(Records from a dataset)
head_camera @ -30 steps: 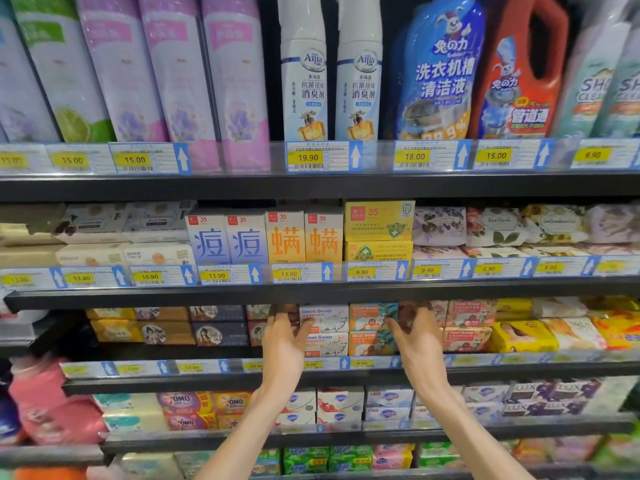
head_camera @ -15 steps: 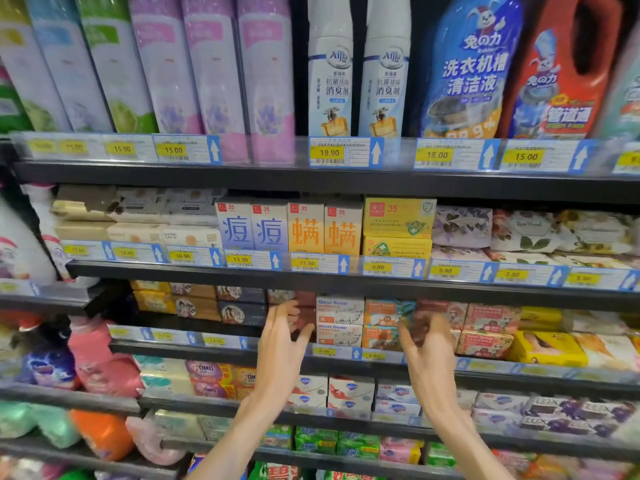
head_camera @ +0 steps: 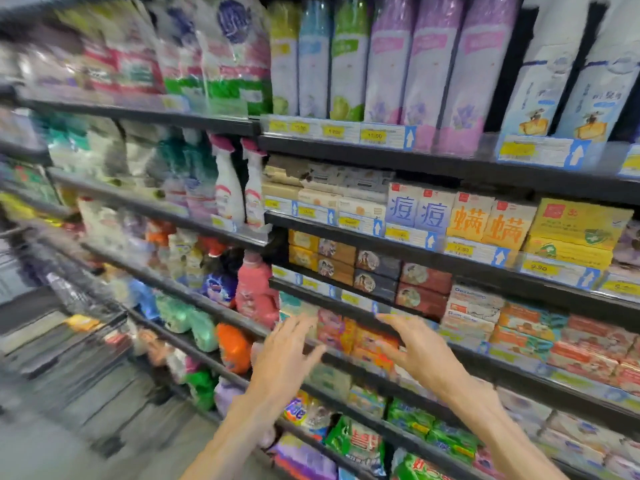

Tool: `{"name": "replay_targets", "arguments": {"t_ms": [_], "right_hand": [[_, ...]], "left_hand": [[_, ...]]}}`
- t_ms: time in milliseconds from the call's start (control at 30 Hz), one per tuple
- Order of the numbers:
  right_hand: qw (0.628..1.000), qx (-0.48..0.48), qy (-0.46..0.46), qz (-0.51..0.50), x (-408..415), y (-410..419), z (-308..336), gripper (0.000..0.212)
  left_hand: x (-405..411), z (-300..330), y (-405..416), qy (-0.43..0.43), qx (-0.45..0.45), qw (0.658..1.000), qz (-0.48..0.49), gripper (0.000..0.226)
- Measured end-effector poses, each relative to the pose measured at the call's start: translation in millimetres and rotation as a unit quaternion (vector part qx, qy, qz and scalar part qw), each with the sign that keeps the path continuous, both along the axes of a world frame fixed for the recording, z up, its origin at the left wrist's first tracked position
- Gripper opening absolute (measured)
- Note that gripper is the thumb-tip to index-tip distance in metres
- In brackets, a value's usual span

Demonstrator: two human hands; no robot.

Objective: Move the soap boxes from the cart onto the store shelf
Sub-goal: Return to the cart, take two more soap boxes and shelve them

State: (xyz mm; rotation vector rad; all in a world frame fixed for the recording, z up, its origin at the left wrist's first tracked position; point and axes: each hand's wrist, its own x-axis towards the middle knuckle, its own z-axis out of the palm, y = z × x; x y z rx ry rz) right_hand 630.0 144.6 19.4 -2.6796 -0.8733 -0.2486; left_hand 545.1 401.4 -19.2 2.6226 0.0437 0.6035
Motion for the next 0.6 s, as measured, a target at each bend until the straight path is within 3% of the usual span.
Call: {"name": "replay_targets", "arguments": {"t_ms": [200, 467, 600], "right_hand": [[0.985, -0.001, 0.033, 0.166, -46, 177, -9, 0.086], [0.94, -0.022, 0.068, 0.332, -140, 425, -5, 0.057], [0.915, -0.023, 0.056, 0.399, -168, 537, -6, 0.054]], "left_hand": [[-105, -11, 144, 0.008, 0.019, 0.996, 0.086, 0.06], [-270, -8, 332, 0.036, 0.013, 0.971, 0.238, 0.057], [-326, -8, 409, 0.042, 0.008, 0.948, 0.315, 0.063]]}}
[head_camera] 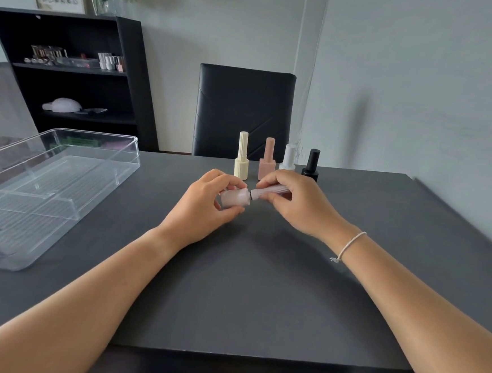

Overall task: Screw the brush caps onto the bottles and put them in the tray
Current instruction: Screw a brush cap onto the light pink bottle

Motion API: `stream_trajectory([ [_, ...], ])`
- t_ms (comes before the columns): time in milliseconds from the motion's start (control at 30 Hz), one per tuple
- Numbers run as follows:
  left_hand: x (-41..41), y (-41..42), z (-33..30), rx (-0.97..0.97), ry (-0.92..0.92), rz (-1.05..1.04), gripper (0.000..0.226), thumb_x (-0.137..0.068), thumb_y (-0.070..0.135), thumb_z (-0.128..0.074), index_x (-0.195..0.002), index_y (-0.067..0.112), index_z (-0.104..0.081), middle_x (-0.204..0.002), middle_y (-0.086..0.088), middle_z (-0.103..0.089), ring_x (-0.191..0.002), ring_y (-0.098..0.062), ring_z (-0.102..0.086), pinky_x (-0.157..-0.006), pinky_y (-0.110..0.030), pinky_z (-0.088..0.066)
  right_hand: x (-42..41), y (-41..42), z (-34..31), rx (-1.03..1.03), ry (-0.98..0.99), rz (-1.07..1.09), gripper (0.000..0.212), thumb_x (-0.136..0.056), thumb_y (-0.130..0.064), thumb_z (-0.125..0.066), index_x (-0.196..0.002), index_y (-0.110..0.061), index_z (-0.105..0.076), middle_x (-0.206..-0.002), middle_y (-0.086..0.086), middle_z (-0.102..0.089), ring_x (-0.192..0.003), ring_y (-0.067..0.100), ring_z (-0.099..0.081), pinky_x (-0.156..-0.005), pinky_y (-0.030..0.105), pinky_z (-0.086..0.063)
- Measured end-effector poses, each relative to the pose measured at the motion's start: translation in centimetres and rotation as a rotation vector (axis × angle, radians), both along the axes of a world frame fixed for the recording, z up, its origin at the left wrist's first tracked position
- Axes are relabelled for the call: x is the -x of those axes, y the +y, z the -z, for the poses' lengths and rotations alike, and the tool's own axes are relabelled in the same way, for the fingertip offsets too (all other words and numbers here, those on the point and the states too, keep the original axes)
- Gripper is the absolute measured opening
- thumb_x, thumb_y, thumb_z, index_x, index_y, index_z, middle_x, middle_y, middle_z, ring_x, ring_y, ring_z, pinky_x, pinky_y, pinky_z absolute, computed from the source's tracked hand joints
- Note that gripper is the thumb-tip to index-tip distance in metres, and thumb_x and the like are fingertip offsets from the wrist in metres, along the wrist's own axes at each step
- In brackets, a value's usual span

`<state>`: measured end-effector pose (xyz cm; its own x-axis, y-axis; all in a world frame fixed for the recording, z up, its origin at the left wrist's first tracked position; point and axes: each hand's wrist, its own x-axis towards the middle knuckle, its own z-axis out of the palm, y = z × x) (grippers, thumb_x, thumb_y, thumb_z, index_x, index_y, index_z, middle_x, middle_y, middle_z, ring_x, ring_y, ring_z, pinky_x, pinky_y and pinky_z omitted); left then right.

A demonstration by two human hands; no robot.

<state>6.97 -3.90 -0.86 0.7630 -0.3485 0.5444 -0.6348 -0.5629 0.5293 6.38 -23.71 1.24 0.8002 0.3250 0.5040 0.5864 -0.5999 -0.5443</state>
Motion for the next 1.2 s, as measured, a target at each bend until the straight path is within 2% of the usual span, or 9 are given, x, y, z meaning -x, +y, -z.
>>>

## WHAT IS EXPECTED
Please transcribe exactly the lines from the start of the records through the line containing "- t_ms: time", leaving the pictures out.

## EXPECTED ANSWER
head_camera @ -30 steps: 
head_camera @ -15 steps: 
head_camera @ +0 steps: 

Tool: `{"name": "replay_targets", "arguments": {"t_ms": [_], "right_hand": [[_, ...]], "left_hand": [[_, ...]]}}`
- t_ms: time in milliseconds from the call's start (control at 30 Hz), one per tuple

Now the answer is complete.